(Saved data entries)
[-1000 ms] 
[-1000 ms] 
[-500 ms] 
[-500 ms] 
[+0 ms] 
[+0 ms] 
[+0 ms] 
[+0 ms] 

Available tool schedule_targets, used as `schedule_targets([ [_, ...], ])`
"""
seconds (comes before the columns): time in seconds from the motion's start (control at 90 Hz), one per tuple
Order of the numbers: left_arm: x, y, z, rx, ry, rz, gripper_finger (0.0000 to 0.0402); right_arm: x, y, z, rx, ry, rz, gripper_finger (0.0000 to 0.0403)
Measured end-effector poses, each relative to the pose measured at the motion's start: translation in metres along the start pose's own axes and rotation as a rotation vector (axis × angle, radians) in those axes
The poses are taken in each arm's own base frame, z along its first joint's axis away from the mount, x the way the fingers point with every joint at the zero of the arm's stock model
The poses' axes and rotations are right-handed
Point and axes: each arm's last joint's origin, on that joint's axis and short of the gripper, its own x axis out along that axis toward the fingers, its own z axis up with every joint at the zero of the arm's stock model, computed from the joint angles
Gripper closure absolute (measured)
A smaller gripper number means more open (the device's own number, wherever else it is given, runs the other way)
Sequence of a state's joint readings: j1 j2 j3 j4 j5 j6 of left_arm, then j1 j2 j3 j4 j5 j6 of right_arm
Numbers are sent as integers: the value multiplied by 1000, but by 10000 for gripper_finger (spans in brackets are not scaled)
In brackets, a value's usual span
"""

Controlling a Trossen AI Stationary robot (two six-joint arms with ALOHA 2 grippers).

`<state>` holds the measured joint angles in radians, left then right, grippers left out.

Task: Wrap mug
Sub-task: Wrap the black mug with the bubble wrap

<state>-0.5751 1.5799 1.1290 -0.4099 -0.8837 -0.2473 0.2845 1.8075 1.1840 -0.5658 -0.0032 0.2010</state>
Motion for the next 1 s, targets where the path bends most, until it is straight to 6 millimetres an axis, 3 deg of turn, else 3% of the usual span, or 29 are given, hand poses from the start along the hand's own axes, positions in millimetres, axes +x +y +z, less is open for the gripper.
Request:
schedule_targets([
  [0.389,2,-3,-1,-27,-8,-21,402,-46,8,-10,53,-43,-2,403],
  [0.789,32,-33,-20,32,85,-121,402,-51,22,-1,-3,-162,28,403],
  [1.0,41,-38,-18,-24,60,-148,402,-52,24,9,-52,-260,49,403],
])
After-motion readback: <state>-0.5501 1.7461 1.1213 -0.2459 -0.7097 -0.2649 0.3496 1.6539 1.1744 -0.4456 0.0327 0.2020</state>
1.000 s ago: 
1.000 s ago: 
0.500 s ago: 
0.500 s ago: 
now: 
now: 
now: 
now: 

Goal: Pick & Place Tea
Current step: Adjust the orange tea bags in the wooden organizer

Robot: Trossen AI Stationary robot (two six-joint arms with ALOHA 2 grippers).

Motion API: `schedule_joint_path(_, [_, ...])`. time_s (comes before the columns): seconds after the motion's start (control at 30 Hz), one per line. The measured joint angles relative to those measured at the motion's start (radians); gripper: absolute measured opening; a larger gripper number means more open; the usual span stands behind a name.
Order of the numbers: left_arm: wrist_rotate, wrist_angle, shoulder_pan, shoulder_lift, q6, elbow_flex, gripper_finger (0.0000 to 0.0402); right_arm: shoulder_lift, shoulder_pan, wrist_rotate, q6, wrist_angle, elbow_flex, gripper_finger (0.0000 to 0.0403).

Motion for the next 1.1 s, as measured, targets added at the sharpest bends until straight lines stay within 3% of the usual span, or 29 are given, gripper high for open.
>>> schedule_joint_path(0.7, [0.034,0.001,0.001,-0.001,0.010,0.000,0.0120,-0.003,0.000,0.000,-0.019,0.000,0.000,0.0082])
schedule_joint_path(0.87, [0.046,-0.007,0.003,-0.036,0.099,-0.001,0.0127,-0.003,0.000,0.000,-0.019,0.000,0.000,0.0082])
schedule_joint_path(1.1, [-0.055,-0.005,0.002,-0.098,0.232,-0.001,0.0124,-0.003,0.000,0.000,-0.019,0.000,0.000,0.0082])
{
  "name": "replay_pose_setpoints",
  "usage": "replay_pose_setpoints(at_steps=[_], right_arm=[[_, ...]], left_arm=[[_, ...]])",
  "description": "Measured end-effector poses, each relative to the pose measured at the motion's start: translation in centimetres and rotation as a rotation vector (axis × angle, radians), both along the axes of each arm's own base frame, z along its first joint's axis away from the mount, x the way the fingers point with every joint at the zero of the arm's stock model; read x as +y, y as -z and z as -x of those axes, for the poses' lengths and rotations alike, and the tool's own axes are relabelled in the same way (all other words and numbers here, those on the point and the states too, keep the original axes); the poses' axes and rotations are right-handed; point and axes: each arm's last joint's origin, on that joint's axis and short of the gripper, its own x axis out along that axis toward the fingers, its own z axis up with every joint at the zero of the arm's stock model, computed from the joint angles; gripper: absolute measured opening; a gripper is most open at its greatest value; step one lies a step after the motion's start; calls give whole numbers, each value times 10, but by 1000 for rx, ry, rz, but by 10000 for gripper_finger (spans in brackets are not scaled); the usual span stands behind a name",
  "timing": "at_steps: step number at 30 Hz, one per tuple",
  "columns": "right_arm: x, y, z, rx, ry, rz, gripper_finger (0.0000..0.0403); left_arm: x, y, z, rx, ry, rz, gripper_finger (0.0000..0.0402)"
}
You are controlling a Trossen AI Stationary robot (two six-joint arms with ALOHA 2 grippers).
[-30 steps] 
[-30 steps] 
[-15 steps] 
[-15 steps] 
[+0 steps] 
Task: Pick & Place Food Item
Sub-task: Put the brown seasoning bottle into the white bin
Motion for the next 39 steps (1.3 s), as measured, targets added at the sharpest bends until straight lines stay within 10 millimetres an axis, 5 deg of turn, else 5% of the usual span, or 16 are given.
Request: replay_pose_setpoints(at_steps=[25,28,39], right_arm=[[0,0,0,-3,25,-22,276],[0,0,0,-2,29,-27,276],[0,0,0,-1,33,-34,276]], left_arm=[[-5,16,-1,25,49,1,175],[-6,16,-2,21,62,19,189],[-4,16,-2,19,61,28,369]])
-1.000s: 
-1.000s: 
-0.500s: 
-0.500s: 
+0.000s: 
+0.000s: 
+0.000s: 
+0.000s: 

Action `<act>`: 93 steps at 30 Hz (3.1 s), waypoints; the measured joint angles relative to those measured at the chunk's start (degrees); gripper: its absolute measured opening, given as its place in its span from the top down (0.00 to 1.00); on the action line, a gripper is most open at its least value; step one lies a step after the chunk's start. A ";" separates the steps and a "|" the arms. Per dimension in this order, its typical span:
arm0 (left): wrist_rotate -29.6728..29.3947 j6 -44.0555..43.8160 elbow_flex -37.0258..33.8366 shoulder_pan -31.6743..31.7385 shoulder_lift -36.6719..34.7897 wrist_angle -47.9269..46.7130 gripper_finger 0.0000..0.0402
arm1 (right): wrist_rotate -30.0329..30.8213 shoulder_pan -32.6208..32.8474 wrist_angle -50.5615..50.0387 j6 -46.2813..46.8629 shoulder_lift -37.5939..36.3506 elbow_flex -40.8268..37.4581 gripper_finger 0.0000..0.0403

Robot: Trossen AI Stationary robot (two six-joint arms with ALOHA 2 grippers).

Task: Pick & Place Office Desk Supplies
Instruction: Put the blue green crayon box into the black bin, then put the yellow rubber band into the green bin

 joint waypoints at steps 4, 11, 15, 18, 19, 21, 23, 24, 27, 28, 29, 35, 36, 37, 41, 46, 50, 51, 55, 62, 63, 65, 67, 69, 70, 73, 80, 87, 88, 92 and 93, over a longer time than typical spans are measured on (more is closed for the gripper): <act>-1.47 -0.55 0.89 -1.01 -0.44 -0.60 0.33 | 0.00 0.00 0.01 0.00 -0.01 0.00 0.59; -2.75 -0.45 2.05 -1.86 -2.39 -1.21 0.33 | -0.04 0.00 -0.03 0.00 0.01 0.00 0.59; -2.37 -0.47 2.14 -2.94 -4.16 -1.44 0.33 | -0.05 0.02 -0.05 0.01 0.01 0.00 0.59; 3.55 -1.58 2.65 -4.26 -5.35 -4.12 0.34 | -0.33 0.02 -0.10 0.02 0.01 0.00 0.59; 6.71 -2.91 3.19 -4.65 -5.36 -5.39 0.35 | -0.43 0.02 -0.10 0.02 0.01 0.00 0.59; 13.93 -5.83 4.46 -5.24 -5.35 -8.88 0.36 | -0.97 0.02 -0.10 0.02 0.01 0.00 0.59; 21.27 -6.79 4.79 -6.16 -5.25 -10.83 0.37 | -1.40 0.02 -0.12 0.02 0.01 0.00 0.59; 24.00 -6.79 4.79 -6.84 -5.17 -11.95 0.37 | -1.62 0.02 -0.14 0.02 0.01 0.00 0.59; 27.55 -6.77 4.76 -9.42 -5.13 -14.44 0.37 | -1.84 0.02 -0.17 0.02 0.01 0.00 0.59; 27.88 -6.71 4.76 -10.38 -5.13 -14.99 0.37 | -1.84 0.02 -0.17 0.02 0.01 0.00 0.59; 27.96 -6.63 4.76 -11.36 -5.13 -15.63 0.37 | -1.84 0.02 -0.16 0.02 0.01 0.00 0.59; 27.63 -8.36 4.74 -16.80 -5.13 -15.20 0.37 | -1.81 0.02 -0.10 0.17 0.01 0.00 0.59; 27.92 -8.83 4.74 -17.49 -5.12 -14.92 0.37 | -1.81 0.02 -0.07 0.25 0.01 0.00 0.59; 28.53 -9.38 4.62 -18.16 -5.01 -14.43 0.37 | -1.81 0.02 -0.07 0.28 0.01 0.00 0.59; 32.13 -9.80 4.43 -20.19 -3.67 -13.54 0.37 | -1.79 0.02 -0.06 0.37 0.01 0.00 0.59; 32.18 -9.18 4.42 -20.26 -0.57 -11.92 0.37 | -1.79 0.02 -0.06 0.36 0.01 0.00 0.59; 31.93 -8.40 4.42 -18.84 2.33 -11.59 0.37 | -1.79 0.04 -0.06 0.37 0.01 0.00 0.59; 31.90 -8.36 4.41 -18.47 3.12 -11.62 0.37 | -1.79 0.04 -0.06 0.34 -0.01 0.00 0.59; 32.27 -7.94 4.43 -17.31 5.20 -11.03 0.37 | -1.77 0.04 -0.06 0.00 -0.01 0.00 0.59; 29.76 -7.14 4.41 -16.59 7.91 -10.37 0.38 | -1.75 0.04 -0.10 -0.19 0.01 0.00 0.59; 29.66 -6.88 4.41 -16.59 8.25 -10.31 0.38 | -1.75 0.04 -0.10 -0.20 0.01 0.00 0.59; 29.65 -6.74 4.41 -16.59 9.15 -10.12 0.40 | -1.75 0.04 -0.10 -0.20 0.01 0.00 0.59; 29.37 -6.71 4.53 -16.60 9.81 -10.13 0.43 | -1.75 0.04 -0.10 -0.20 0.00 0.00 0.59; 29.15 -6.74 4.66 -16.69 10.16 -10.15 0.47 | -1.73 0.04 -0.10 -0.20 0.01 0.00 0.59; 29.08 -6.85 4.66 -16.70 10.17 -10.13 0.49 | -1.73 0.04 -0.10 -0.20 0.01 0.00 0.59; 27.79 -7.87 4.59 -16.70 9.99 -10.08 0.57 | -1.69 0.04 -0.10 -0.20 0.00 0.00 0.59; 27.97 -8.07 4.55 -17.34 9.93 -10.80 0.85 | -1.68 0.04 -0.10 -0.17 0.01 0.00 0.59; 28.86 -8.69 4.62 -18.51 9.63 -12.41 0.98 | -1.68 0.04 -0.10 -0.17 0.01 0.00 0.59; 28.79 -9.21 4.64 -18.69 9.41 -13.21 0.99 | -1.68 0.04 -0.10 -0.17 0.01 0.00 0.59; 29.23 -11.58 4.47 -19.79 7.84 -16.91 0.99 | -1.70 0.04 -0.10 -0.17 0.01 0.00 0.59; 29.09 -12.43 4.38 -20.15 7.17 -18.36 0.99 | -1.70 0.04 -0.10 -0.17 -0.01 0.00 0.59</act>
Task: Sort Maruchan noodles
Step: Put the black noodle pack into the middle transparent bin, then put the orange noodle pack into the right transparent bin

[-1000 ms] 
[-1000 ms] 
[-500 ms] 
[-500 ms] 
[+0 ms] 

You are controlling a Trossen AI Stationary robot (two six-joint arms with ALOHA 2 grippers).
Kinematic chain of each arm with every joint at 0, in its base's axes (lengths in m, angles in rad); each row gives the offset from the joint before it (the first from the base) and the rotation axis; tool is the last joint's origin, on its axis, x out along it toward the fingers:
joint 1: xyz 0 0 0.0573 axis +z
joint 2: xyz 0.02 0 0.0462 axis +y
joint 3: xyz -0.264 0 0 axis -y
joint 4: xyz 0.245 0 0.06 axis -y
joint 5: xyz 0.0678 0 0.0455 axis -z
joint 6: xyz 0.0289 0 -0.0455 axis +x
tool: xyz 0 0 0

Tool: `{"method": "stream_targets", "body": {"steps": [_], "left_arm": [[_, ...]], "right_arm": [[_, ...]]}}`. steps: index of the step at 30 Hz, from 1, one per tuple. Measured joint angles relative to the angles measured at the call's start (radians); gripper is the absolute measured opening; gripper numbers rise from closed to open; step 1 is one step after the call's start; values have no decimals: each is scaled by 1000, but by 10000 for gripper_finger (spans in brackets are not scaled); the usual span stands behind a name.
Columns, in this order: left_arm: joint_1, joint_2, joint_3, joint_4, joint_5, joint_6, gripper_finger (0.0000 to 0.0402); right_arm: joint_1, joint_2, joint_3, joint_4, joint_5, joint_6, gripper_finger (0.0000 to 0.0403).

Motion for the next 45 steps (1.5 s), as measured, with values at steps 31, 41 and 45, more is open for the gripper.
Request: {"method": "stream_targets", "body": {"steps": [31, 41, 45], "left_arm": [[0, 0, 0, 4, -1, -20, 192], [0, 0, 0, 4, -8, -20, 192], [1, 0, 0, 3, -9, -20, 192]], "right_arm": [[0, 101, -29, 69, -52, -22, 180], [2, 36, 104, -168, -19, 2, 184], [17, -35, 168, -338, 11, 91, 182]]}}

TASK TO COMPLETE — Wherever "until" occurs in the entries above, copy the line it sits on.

REPLY —
Motion for the next 1 s, targets where the path bends most, until it is straight to 6 millimetres an axis, 3 deg of turn, else 3% of the usual span, or 29 are given, hand poses from the start along the hand's own axes, positions in millimetres, axes +x +y +z, less is open for the gripper.
Motion for the next 1.1 s, as measured, targets added at the sharpest bends until straight lines stay within 3% of the usual span, or 29 are given, gripper high for open.
Motion for the next 39 steps (1.3 s), as measured, targets added at the sharpest bends until straight lines stay within 10 millimetres an axis, 5 deg of turn, else 5% of the usual span, or 16 are given.

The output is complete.